Recently, one of the most esteemed crypto exchanges in the country by the name of CriptoLoja, saw its accounts completely frozen and cut off from various small banking segments. And a few big guns have also come forward, such as the Banco Santander and the Banco Comercial Portuguese, as they have also closed down the accounts for the said firm without issuing any warning of any kind.

And this is not only this specific crypto exchange that is experiencing the full regulatory wrath of Europe; there are others as well.

According to a recent regulatory change, each and every bank dealing with the accounts of the crypto exchanges out there has to tell or call on the authorities for any suspicious activity that is taking place in the name of that specific exchange. A few red flags were waived back in the day pertaining to the firm that has seen its accounts all closed down; hence the brutal step these banks have taken to completely shoot it down.

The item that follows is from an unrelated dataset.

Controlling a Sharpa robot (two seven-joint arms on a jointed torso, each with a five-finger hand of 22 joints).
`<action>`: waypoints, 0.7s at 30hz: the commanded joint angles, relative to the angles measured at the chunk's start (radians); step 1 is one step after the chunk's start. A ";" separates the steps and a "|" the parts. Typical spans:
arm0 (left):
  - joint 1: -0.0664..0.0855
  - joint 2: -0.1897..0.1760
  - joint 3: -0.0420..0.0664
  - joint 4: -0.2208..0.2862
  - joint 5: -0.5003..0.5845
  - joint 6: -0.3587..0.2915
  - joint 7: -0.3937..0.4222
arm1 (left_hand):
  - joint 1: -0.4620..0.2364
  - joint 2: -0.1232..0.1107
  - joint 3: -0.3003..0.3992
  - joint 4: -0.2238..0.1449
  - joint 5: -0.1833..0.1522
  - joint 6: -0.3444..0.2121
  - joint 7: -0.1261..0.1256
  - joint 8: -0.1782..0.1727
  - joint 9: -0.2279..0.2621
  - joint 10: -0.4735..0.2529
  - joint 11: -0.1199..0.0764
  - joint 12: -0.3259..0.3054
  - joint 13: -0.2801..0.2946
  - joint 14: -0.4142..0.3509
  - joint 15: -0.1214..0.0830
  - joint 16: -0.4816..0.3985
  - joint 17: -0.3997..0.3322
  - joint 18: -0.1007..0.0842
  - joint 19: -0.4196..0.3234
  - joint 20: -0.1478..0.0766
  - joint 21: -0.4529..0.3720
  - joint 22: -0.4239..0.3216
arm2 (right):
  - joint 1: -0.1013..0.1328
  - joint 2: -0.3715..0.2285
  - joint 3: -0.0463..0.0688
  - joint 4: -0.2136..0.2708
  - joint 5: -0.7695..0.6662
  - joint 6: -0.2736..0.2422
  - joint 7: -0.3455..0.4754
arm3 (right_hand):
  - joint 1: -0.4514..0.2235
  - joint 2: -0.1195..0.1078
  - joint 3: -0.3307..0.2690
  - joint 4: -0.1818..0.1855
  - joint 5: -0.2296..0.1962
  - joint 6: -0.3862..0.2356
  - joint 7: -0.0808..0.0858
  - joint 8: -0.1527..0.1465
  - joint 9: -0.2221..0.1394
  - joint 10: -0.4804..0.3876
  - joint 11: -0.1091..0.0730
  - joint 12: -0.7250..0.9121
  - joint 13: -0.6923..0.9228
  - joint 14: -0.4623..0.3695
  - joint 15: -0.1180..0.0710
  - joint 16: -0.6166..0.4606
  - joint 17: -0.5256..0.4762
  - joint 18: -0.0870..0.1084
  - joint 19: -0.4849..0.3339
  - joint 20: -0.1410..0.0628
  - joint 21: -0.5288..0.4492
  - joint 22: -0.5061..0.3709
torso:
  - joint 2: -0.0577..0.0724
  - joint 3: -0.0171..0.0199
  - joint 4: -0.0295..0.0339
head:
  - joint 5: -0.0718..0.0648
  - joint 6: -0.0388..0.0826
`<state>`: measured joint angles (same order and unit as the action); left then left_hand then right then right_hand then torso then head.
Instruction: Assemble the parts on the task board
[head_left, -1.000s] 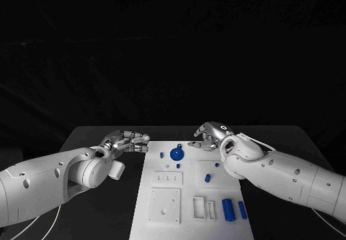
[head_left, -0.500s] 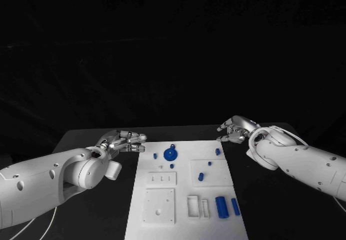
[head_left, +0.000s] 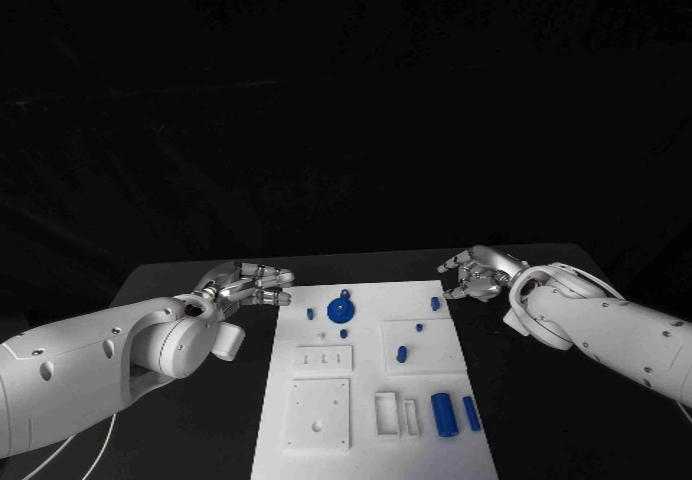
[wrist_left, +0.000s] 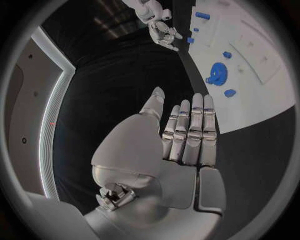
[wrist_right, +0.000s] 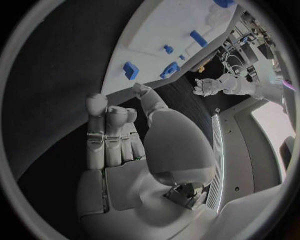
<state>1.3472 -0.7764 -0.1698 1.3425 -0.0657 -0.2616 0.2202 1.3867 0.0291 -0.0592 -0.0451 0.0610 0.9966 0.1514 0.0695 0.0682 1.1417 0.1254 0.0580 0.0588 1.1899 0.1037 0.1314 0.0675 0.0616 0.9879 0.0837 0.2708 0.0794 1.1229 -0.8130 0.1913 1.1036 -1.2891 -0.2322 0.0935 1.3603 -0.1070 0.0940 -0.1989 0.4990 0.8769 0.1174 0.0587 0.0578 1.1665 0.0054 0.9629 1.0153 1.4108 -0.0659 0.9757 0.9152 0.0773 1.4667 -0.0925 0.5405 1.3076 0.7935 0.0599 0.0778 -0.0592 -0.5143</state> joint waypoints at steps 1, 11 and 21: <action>-0.001 0.003 0.001 -0.002 0.002 0.016 0.008 | 0.002 0.004 0.001 -0.004 0.006 -0.007 0.000 -0.002 -0.001 -0.007 -0.001 0.002 0.001 -0.006 -0.002 0.004 0.000 -0.011 -0.005 0.003 0.004 -0.001 | -0.008 0.006 0.000 -0.013 0.016 0.059 0.044 | 0.002 -0.008 0.020 -0.007 0.023 -0.013 0.002 -0.002 -0.001 -0.005 -0.002 -0.003 -0.001 -0.005 -0.001 -0.001 0.002 0.015 0.029 0.004 -0.006 0.056 | 0.003 0.0059 0.0033 | 0.001 -0.005; -0.003 0.002 0.001 -0.007 0.002 0.020 0.007 | 0.006 0.005 0.002 -0.008 0.008 -0.011 0.001 -0.001 -0.001 -0.007 0.000 0.002 0.001 -0.006 -0.002 0.004 0.000 -0.011 -0.006 0.003 0.005 -0.001 | -0.035 0.017 0.000 -0.035 0.019 0.085 0.049 | -0.020 -0.015 0.083 -0.040 0.081 -0.003 0.003 -0.002 -0.001 -0.004 -0.002 0.000 0.000 -0.006 -0.002 0.002 0.006 0.016 0.028 0.003 -0.001 0.059 | 0.006 0.0095 0.0026 | -0.001 -0.014; -0.003 -0.001 0.001 -0.008 0.002 0.019 0.004 | 0.006 0.007 0.003 -0.011 0.008 -0.012 0.001 -0.001 -0.001 -0.007 0.000 0.002 0.001 -0.006 -0.002 0.004 0.000 -0.011 -0.006 0.003 0.005 -0.001 | -0.042 0.028 0.000 -0.044 0.019 0.089 0.050 | -0.032 -0.013 0.093 -0.048 0.089 0.002 0.004 -0.002 -0.001 -0.002 -0.001 0.004 0.003 -0.004 -0.002 0.006 0.010 0.017 0.027 0.003 0.008 0.059 | 0.004 0.0067 0.0042 | -0.004 -0.012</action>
<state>1.3440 -0.7777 -0.1699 1.3336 -0.0656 -0.2571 0.2189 1.3867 0.0291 -0.0553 -0.0490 0.0648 0.9894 0.1515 0.0695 0.0682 1.1417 0.1254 0.0580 0.0587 1.1899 0.1037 0.1314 0.0675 0.0616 0.9880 0.0837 0.2708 0.0794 1.0819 -0.7875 0.1913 1.0607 -1.2721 -0.1664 0.1283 1.3369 -0.1181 0.1826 -0.2470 0.5848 0.8704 0.1229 0.0586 0.0578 1.1667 0.0054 0.9629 1.0173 1.4108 -0.0659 0.9757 0.9247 0.0772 1.4666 -0.0926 0.5449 1.3074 0.7983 0.0680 0.0806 -0.0619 -0.5254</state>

Recently, the CEO of the affected crypto exchange Pedro Borges has come forward in the spotlight to clear it out that the company has been following all regulatory elements and compliance issues closely with the regulatory authorities. And that this crackdown against the firm, singling them out to be made an example, seems a bit biased.

One thing that should be noted here is that the firm had a license from the Portuguese government to operate within and outside of its borders, and such strict action seems only suspicious.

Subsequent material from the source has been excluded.